Start of Supplied material

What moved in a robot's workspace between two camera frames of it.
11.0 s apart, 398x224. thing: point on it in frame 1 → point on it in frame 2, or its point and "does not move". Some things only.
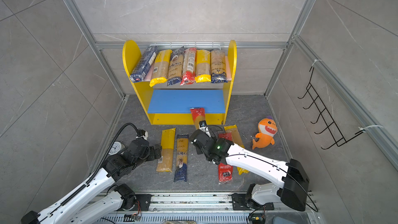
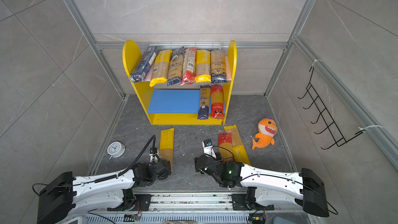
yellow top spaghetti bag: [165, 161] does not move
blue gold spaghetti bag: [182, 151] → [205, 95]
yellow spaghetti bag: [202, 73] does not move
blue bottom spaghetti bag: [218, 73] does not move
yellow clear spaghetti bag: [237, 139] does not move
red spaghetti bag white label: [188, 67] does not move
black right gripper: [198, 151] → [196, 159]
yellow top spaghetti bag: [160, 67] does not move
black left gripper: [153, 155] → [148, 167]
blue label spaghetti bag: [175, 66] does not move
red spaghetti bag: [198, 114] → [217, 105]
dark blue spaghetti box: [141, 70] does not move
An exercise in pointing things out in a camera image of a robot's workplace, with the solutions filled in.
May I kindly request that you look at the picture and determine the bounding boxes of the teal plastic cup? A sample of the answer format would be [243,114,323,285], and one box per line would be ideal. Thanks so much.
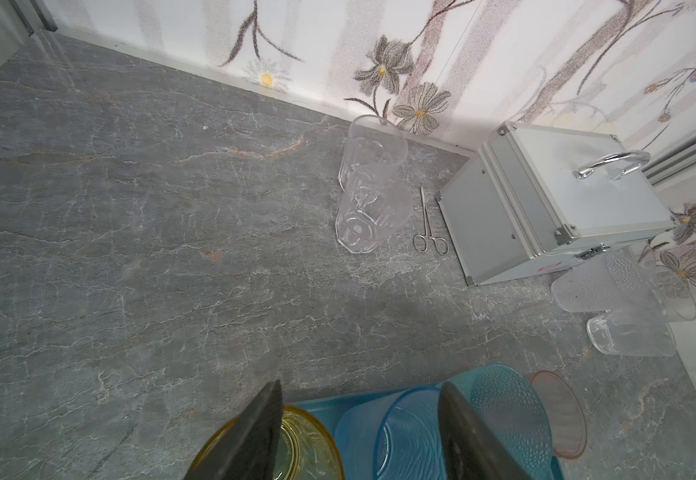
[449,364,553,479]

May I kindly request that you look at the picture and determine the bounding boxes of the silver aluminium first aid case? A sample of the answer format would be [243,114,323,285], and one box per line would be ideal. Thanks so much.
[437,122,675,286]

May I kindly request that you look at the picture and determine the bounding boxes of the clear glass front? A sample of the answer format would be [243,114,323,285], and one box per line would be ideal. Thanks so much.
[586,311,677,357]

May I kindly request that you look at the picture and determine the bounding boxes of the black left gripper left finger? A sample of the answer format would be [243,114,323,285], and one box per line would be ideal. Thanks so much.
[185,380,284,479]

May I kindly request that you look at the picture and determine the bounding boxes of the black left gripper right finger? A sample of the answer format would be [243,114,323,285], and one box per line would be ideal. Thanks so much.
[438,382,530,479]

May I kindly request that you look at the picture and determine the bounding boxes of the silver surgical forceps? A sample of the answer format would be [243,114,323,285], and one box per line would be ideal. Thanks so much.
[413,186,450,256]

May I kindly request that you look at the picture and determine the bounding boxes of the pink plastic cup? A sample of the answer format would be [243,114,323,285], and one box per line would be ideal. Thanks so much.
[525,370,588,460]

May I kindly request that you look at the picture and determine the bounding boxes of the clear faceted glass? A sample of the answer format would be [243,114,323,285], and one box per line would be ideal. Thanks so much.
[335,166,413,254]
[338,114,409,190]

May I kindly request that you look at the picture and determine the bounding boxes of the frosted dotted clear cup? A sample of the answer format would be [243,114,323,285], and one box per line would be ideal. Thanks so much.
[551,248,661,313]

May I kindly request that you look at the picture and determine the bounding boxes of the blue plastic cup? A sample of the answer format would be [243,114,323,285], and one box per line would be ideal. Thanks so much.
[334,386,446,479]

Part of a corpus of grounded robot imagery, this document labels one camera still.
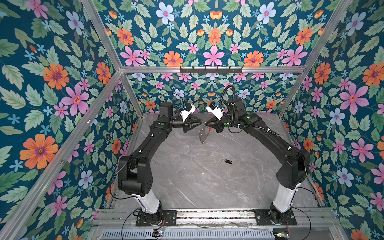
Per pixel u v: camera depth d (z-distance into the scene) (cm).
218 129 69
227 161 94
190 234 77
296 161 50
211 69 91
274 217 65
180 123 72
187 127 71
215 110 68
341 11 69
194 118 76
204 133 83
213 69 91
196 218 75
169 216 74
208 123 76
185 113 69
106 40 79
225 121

End of Supplied material
Start of Supplied material

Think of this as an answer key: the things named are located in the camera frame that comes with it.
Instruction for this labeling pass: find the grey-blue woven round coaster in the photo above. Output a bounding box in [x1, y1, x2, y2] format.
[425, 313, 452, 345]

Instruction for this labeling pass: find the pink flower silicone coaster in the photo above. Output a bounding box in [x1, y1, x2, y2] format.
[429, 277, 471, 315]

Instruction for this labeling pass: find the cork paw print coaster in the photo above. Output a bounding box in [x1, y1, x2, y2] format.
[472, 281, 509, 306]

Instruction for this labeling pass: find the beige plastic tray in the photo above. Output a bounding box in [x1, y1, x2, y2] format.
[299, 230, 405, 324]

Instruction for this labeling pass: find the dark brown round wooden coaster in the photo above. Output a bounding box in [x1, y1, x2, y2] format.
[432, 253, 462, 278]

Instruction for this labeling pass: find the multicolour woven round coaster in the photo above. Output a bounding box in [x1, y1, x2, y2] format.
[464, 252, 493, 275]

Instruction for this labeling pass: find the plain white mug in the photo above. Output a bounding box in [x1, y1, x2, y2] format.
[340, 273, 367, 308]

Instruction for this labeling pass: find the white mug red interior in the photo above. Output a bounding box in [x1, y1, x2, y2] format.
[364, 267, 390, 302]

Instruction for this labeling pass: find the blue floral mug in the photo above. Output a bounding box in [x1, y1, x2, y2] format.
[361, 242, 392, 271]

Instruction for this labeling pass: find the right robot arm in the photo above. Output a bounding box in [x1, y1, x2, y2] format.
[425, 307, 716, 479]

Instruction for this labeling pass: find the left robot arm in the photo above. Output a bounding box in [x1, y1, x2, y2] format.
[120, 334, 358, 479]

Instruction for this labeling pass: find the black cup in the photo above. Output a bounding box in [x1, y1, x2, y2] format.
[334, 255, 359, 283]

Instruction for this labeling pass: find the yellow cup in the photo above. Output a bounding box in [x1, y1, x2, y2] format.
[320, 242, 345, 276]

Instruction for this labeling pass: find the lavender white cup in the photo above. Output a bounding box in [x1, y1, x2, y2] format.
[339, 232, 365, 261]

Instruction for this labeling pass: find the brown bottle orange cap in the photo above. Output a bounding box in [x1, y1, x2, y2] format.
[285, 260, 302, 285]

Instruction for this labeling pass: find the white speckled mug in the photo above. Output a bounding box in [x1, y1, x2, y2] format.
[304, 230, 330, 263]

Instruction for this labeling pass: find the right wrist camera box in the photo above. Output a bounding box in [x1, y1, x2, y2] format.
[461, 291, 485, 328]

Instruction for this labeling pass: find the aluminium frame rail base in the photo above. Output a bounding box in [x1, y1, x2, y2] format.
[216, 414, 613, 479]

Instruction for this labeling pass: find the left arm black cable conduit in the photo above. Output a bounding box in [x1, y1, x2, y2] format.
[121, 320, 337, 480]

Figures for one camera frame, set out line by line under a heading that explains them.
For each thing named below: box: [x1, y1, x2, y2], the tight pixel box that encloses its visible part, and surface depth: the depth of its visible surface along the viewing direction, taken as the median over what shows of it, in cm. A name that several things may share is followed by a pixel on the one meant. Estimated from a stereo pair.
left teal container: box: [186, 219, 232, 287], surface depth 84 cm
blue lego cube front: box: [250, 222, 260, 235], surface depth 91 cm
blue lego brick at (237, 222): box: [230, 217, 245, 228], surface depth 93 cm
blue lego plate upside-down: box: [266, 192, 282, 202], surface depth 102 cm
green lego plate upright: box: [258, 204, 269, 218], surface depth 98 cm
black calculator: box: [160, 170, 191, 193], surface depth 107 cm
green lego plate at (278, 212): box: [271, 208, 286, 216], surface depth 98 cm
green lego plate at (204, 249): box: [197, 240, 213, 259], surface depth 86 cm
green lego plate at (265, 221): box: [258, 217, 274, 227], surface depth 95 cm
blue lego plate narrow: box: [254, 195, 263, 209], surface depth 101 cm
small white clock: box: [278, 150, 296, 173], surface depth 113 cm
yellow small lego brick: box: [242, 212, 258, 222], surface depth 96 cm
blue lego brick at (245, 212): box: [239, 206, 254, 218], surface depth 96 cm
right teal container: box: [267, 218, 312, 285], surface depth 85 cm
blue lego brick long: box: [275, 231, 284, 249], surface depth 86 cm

End of Supplied material

- Task goal -
Would you show every line in the data above that contains the string "spaghetti"?

- Task result -
yellow top spaghetti bag: [165, 161] does not move
blue gold spaghetti bag: [182, 151] → [205, 95]
yellow spaghetti bag: [202, 73] does not move
blue bottom spaghetti bag: [218, 73] does not move
yellow clear spaghetti bag: [237, 139] does not move
red spaghetti bag white label: [188, 67] does not move
yellow top spaghetti bag: [160, 67] does not move
blue label spaghetti bag: [175, 66] does not move
red spaghetti bag: [198, 114] → [217, 105]
dark blue spaghetti box: [141, 70] does not move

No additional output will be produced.